IBL was started from the ground up, by a group of scientists who were interested in doing neuroscience differently. Other labs have joined because they want to be part of this social and scientific experiment. Many of us have been frustrated by the lack of standardization in neuroscience, which makes comparisons of our results even to labs doing quite similar work very difficult. To be part of a team generating large scale data will advance each of our own scientific ideas at a far more rapid rate than we could do alone. Putting our heads together to tackle a big problem will not only be effective, it will be fun.
When is the next step in scaling up IBL? I.e. when are you adding new members?
In the long term we aim for IBL to become an open standard. Our behavior, experimental hardware, software, and data architecture will all be open source and we will encourage any and all to use them and contribute to the project.
In the short term, our ability to help new labs join the project is limited. We are still establishing our technical protocols and learning how to coordinate our current group. We have limited funding for the initial project phase, and although we may add one or two associated laboratories to help with specific scientific needs, we are unlikely to expand beyond the core group of 21 labs until we secure additional funding which we will seek toward the end of year two.
You currently have members from 5 different countries. Is IBL limited to these 5 countries already participating?
No, we anticipate bringing in people from many other countries.
WHY STUDY JUST ONE BEHAVIOR? AREN’T YOU CONCERNED THAT YOUR RESULTS WON’T GENERALIZE?
Large scale collaborations are more likely to succeed when focused on one common goal (e.g. the human genome, the Higgs boson). In our case, having multiple behaviors would diffuse the group’s efforts and would not allow us to fully benefit from standardizing the task, the recordings tools and the theoretical analysis.
We settled on decision making because making decisions is one of the core functions of the brain, which recruits a large fraction of the nervous system and which is remarkably adaptive. Moreover, there is a large theoretical background on decision making, including models that successfully fit data from humans, primates and rodents.
WHY STUDY MICE?
Mice have become a powerful genetic model system for neuroscience, and allow a wide range of experimental manipulations that are currently out of reach in most mammals (e.g. wide field calcium imaging, optogenetics), including rats. Moreover, their brains are small enough to allow relatively dense sampling of activity throughout the entire brain with Neuropixel probes.
YOUR TASK INVOLVES VISUAL CUES. DON’T YOU KNOW THAT MICE ARE NOT VISUAL ANIMALS?
Mice can see just fine. Although they lack a fovea, their vision is perfectly sufficient to let them perform our task. The human visual system is highly specialized compared to non-primates, but our goal is not to study vision per se but to study the neural basis of decision making. Any sensory stimulus would work for this purpose and using a visual stimulus has the further advantage that much is already known about how the mouse brain encodes stimuli of the type we will use in our experiment.

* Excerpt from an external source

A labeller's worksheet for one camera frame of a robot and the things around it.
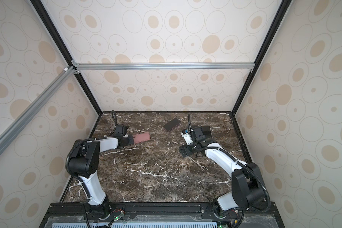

AREN’T MICE HARD TO TRAIN, WITH BEHAVIOUR THAT’S HARD TO REPRODUCE?
Several of the labs within IBL have already succeeded at training mice on discrimination tasks with performance comparable to what is typically observed in human or primate experiments: that is, stable, steep psychometric curves with low (<10%) lapse rates. There is no question however that replicating these results across 10 different labs on the same task will represents an unprecedented achievement in this field.